From Chinese hackers to Russian intelligence, race for COVID vaccine spurs grand new game of spy vs spy
The timeline to help secure data on coronavirus treatments is sharply compressed as the need for a vaccine grows more urgent each day
Washington: Chinese intelligence hackers were intent on stealing coronavirus vaccine data, so they looked for what they believed would be an easy target. Instead of simply going after pharmaceutical companies, they conducted digital reconnaissance on the University of North Carolina and other schools doing cutting-edge research.
They were not the only spies at work. Russia’s premier intelligence service, the SVR, targeted vaccine research networks in the United States, Canada and Britain, espionage efforts that were first detected by a British spy agency monitoring international fiber optic cables.

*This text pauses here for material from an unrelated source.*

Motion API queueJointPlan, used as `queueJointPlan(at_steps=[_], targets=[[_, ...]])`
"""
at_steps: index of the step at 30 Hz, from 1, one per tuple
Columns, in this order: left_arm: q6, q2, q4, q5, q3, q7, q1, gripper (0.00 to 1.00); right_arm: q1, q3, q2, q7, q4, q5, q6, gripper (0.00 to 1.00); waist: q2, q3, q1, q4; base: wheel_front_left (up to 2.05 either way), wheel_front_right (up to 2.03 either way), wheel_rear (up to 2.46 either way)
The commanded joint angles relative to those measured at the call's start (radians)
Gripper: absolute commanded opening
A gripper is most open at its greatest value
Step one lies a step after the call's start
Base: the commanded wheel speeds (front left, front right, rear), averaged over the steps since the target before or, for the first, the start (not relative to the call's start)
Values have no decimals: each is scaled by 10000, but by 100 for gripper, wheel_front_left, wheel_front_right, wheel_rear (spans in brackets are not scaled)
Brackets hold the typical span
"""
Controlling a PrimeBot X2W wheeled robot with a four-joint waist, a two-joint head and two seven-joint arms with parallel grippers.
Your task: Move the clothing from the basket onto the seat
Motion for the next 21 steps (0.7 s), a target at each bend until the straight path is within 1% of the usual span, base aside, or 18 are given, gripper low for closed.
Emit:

Iran, too, has drastically stepped up its attempts to steal information about vaccine research, and the United States has increased its own efforts to track the espionage of its adversaries and shore up its defenses.
In short, every major spy service around the globe is trying to find out what everyone else is up to.
The coronavirus pandemic has prompted one of the fastest peacetime mission shifts in recent times for the world’s intelligence agencies, pitting them against one another in a new grand game of spy versus spy, according to interviews with current and former intelligence officials and others tracking the espionage efforts.
Nearly all of the United States’ adversaries intensified their attempts to steal American research while Washington, in turn, has moved to protect the universities and corporations doing the most advanced work. NATO intelligence, normally concerned with the movement of Russian tanks and terrorist cells, has expanded to scrutinize Kremlin efforts to steal vaccine research as well, according to a Western official briefed on the intelligence.
The contest is reminiscent of the space race, where the Soviet Union and America relied on their spy services to catch up when the other looked likely to achieve a milestone. But where the Cold War contest to reach the Earth’s orbit and the moon played out over decades, the timeline to help secure data on coronavirus treatments is sharply compressed as the need for a vaccine grows more urgent each day.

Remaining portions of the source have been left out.